[YOUR OBJECTIVE] When you repeat the material, keep each line exact and omit the pictures.

------------------------------------------------

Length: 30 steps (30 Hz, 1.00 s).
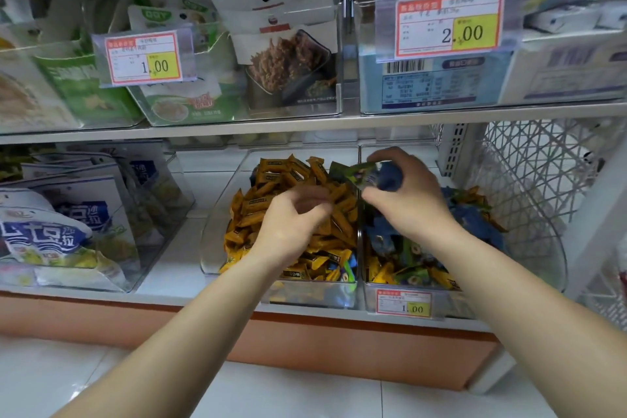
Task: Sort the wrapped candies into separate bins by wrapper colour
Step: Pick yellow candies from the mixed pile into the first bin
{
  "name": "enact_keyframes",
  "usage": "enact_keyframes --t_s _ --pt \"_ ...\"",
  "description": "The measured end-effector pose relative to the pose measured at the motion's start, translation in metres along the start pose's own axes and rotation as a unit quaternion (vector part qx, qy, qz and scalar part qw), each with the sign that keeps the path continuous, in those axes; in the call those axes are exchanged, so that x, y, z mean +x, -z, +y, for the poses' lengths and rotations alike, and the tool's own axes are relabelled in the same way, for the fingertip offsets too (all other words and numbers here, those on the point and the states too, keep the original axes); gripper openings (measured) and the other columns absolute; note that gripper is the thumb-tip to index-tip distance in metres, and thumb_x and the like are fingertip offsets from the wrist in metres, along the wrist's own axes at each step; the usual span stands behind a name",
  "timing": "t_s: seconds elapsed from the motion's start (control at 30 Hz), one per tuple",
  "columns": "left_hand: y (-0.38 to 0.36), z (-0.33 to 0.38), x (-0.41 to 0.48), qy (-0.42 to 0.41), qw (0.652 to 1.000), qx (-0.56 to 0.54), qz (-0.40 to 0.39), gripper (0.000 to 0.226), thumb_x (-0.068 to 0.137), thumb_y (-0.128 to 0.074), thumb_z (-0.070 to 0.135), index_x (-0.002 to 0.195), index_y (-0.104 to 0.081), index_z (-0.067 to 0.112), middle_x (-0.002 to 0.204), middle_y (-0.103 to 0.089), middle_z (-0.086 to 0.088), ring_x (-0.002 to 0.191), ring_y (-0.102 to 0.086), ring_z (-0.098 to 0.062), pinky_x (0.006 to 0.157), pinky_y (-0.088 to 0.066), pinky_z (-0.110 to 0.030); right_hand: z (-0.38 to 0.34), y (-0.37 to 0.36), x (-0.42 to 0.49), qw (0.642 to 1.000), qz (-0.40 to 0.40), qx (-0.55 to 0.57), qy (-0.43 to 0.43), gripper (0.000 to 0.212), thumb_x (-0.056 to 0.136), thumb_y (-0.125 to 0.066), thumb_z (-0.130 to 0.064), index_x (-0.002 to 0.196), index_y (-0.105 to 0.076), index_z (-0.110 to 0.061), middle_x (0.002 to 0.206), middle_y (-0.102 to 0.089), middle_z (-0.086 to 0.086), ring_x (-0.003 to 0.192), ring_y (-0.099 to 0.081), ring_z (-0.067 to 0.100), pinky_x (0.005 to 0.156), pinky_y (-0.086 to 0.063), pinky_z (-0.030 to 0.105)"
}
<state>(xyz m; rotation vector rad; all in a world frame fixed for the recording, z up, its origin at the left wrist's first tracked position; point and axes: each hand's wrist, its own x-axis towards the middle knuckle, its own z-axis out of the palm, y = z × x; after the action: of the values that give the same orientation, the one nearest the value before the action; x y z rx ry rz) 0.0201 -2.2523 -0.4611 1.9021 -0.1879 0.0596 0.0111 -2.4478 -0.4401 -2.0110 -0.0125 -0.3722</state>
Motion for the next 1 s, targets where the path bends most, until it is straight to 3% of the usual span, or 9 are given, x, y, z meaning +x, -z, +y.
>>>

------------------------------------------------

[RESPONSE AREA]
Length: 30 steps (30 Hz, 1.00 s).
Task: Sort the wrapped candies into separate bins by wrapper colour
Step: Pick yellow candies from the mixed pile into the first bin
{
  "name": "enact_keyframes",
  "usage": "enact_keyframes --t_s _ --pt \"_ ...\"",
  "description": "The measured end-effector pose relative to the pose measured at the motion's start, translation in metres along the start pose's own axes and rotation as a unit quaternion (vector part qx, qy, qz and scalar part qw), each with the sign that keeps the path continuous, in those axes; in the call those axes are exchanged, so that x, y, z mean +x, -z, +y, for the poses' lengths and rotations alike, and the tool's own axes are relabelled in the same way, for the fingertip offsets too (all other words and numbers here, those on the point and the states too, keep the original axes); gripper openings (measured) and the other columns absolute; note that gripper is the thumb-tip to index-tip distance in metres, and thumb_x and the like are fingertip offsets from the wrist in metres, along the wrist's own axes at each step; the usual span stands behind a name",
  "timing": "t_s: seconds elapsed from the motion's start (control at 30 Hz), one per tuple",
  "columns": "left_hand: y (-0.38 to 0.36), z (-0.33 to 0.38), x (-0.41 to 0.48), qy (-0.42 to 0.41), qw (0.652 to 1.000), qx (-0.56 to 0.54), qz (-0.40 to 0.39), gripper (0.000 to 0.226), thumb_x (-0.068 to 0.137), thumb_y (-0.128 to 0.074), thumb_z (-0.070 to 0.135), index_x (-0.002 to 0.195), index_y (-0.104 to 0.081), index_z (-0.067 to 0.112), middle_x (-0.002 to 0.204), middle_y (-0.103 to 0.089), middle_z (-0.086 to 0.088), ring_x (-0.002 to 0.191), ring_y (-0.102 to 0.086), ring_z (-0.098 to 0.062), pinky_x (0.006 to 0.157), pinky_y (-0.088 to 0.066), pinky_z (-0.110 to 0.030); right_hand: z (-0.38 to 0.34), y (-0.37 to 0.36), x (-0.42 to 0.49), qw (0.642 to 1.000), qz (-0.40 to 0.40), qx (-0.55 to 0.57), qy (-0.43 to 0.43), gripper (0.000 to 0.212), thumb_x (-0.056 to 0.136), thumb_y (-0.125 to 0.066), thumb_z (-0.130 to 0.064), index_x (-0.002 to 0.196), index_y (-0.105 to 0.076), index_z (-0.110 to 0.061), middle_x (0.002 to 0.206), middle_y (-0.102 to 0.089), middle_z (-0.086 to 0.086), ring_x (-0.003 to 0.192), ring_y (-0.099 to 0.081), ring_z (-0.067 to 0.100), pinky_x (0.005 to 0.156), pinky_y (-0.086 to 0.063), pinky_z (-0.030 to 0.105)"
}
<state>(xyz m; rotation vector rad; all in a world frame fixed for the recording, z up, its origin at the left wrist's first tracked position; point and axes: each hand's wrist, its own x-axis towards the middle knuckle, its own z-axis out of the palm, y = z × x; after the action: of the values that give the same orientation, the one nearest the value before the action; x y z rx ry rz) 0.0201 -2.2523 -0.4611 1.9021 -0.1879 0.0596 0.0111 -2.4478 -0.4401 -2.0110 -0.0125 -0.3722</state>
Motion for the next 1 s, targets where the path bends most, until it is straight to 3% of the usual span, or 9 are given, x, y, z meaning +x, -z, +y.
>>>

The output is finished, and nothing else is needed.